Обратное справедливо для отрицательных и промежуточных событий. Намеренно или по ошибке, произвольно или в соответствии с неким замыслом, мы можем не только выбирать, но и творить видимые внешние условия, оказывающие значительное влияние на наше внутреннее состояние.
Конец.
Он подождал, пока я расплатился.
— И это все? — спросил он.
— Что-то не так? — спросил я. — Я в чем-то заблуждаюсь?
Он улыбнулся, ведь это отец научил нас обоих, как важно правильно произносить это слово [14] .
— Откуда мне, ребенку, знать — заблуждаешься ты или нет?
— Можешь смеяться, если хочешь, — сказал я ему. — Давай, даже можешь назвать меня полоумным. Но через сотню лет кто-нибудь опубликует эти слова в «Modern Quantus Theory», и никому не придет в голову назвать это безумием.
14
Англ. — Have I erred in any way?
Он встал на подножку тележки и поехал на ней, после того как я ее подтолкнул по направлению к машине.
— Если тобой не завладеют глумоны, — крикнул он, — такое вполне возможно.
Тридцать два
Я совершал пробный полет на Дейзи, медленно набирая двадцать тысяч футов для того, чтобы проверить действие турбонагнетателей на высоте. Недавно я заметил, что с высотой в обоих двигателях появляются странные скачки оборотов, и надеялся, что эту неисправность удастся устранить, просто смазав выпускные клапана.

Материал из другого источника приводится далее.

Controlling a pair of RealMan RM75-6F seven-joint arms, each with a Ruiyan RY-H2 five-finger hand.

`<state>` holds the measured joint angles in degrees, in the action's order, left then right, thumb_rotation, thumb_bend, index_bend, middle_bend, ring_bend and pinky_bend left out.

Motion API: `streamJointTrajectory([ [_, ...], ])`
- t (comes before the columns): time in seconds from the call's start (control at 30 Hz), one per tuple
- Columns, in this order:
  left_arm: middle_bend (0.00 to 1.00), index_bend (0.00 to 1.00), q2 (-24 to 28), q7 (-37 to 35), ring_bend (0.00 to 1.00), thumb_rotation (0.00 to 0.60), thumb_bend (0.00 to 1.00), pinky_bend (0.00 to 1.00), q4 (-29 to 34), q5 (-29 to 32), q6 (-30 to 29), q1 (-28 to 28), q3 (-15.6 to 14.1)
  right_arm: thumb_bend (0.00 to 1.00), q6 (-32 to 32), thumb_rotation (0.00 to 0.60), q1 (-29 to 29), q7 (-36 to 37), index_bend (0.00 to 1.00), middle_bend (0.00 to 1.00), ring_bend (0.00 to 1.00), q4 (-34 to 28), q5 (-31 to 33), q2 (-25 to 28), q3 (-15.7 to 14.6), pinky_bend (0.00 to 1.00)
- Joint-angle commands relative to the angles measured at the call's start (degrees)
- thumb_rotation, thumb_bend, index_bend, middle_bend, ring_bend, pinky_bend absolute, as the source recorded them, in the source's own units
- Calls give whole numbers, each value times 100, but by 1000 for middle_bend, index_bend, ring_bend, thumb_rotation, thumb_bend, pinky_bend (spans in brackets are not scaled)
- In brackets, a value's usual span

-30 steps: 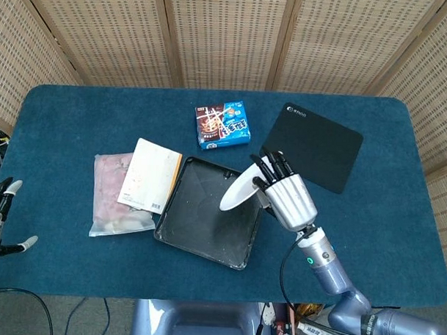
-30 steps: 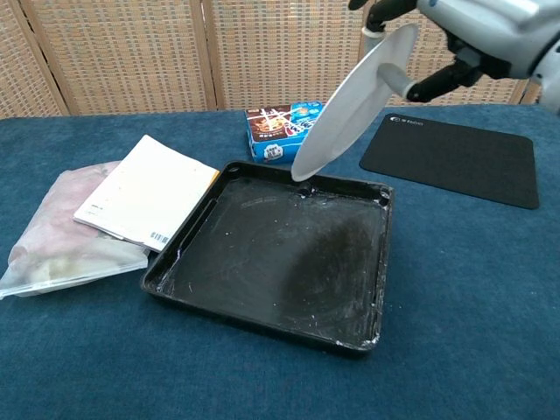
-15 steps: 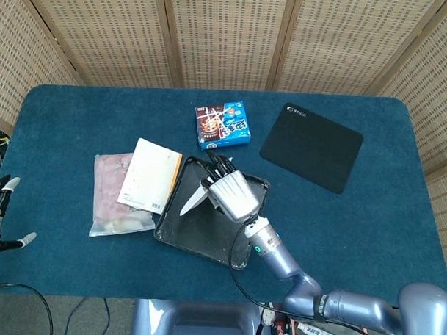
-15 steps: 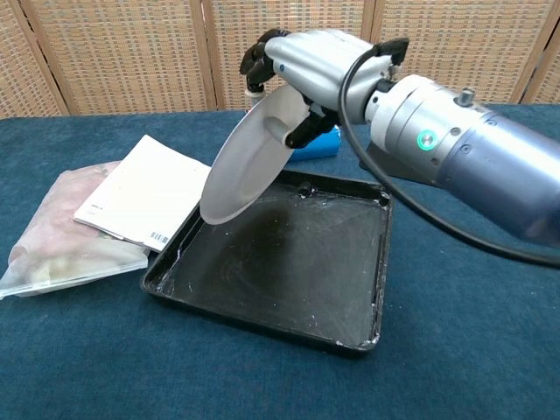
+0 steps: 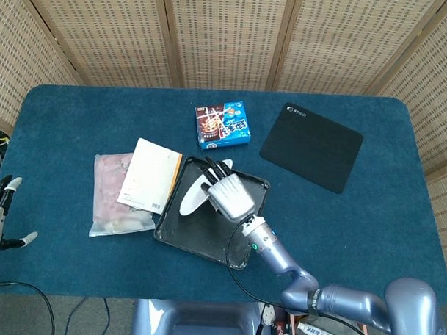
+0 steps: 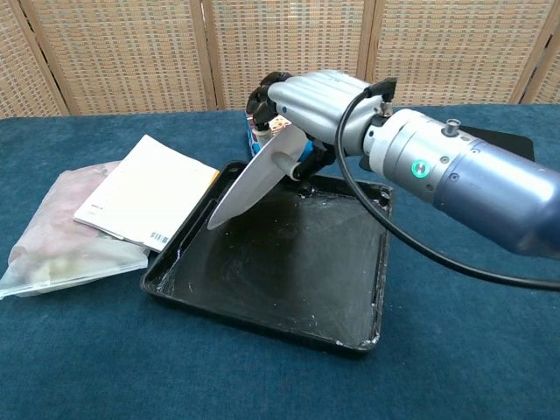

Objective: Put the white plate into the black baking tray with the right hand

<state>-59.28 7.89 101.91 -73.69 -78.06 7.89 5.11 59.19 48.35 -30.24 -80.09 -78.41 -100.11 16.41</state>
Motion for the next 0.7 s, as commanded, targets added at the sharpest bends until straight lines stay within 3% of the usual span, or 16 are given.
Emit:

Мир мягко проплывал в двух милях подо мной, медленно опускаясь до четырех; горы, реки и край моря с высотой все больше походили на расплывчатое изображение дома, нарисованное ангелом. Скорость набора высоты у Дейзи выше, чем у многих других легких самолетов, но, глядя вниз, казалось, что она лениво дрейфует по темно-голубому озеру воздуха.
— Из всего, что ты знаешь, — сказал Дикки, — скажи мне то, что, по-твоему, мне необходимо знать больше, чем все остальное, то единственное, что я никогда не забуду.
Я задумался над этим.
— Единственное?
— Только одно.
— Что ты знаешь о шахматах?
— Мне они нравятся. Отец научил меня играть, когда мне было семь лет.
— Ты любишь своего отца?
Он помрачнел.
— Нет.
— До того как он умрет, ты успеешь полюбить его за его любознательность, юмор и стремление прожить жизнь настолько хорошо, насколько это возможно с его набором суровых принципов. А пока — люби его за то, что он научил тебя играть в шахматы.
— Это всего лишь игра.
— Как и футбол, — сказал я, — и теннис, и баскетбол, и хоккей, и жизнь.
Он вздохнул.
— И это — та единственная вещь, которую мне необходимо знать? Я ожидал чего-то… более глубокого, — сказал он. — Я надеялся, что ты поделишься со мной каким-нибудь секретом. Все ведь говорят, что жизнь — это игра.
На шестнадцати тысячах обороты заднего двигателя начали пульсировать —почти незаметные нарастания и спады, хотя топливная система работала нормально. Я передвинул вперед рычаг шага винта, и двигатель заработал устойчивее.